Al llegar aquí el astuto zapatero tomó la iniciativa y principió a interrogar al Corregidor, sin advertir este que se convertía de demandante en demandado.

- Dicen que para saber se necesita estudiar.
- Cierto que sí, dijo el Corregidor.
- Y que el estudio exige mucho recogimiento.
- ¿Quién lo duda?
- Pues el que está todo el día en la calle, en la plaza, o en visita, no anda muy arrecogido.
- Pase, aunque sea con arre.
- Ahora bien, Señor: dicen que los Colegiales Mayores son unos sabios, y con todo eso yo no se cuando estudian, pues de día y de noche, por la tarde y a todas horas, los veo recogidos en la calle y en visitas, por eso digo, que no lo entiendo.
- Ni yo tampoco,-replicó el Corregidor, que acababa de observar un movimiento casi imperceptible en un tapiz, por debajo del cual asomaban cuatro puntas de zapatos, dos de ellos con hebillas muy elegantes, que olían a Colegio.
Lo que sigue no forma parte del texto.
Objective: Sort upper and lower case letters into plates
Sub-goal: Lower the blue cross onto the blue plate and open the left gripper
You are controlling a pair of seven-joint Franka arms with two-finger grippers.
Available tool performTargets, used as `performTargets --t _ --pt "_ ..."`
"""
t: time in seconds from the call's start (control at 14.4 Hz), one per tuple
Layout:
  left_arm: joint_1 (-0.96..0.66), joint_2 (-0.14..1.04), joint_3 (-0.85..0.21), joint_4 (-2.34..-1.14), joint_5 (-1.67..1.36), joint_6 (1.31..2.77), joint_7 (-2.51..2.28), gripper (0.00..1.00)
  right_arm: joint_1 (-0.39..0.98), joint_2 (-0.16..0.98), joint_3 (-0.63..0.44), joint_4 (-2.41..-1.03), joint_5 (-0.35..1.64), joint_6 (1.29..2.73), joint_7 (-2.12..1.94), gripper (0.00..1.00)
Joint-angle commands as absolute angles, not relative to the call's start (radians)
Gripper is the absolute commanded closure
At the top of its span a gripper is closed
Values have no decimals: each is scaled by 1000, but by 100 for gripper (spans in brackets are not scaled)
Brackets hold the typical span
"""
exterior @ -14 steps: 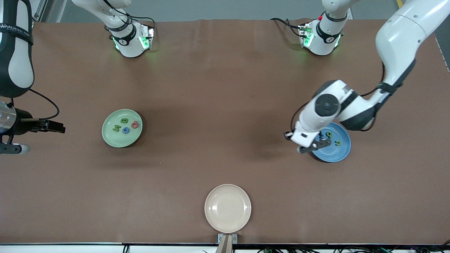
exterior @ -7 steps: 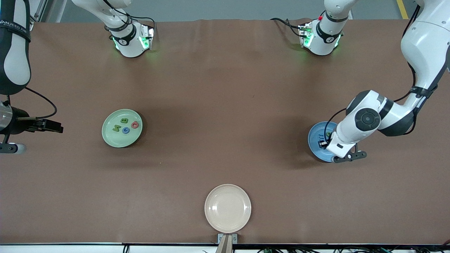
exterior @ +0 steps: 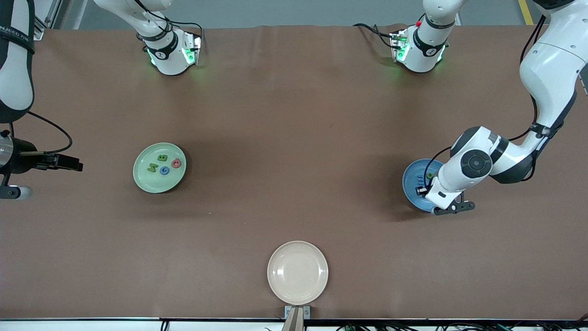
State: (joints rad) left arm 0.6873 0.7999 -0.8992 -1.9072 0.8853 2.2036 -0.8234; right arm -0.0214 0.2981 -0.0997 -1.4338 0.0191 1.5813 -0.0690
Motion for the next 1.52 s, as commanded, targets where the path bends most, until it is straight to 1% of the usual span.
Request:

Volvió la espalda algo mohíno y el zapatero se despidió haciendo un gesto muy expresivo. Así que vio pasar un Colegial Mayor por su casa, principió a gritar aun más desaforadamente:
- No lo entiendo, no lo entiendo, ni el Sr. Corregidor tampoco.

No hay fábula sin moraleja, ni tradición sin enseñanza; y la de ésta se reduce a... pero, mejor será que hagan los lectores por entenderlo.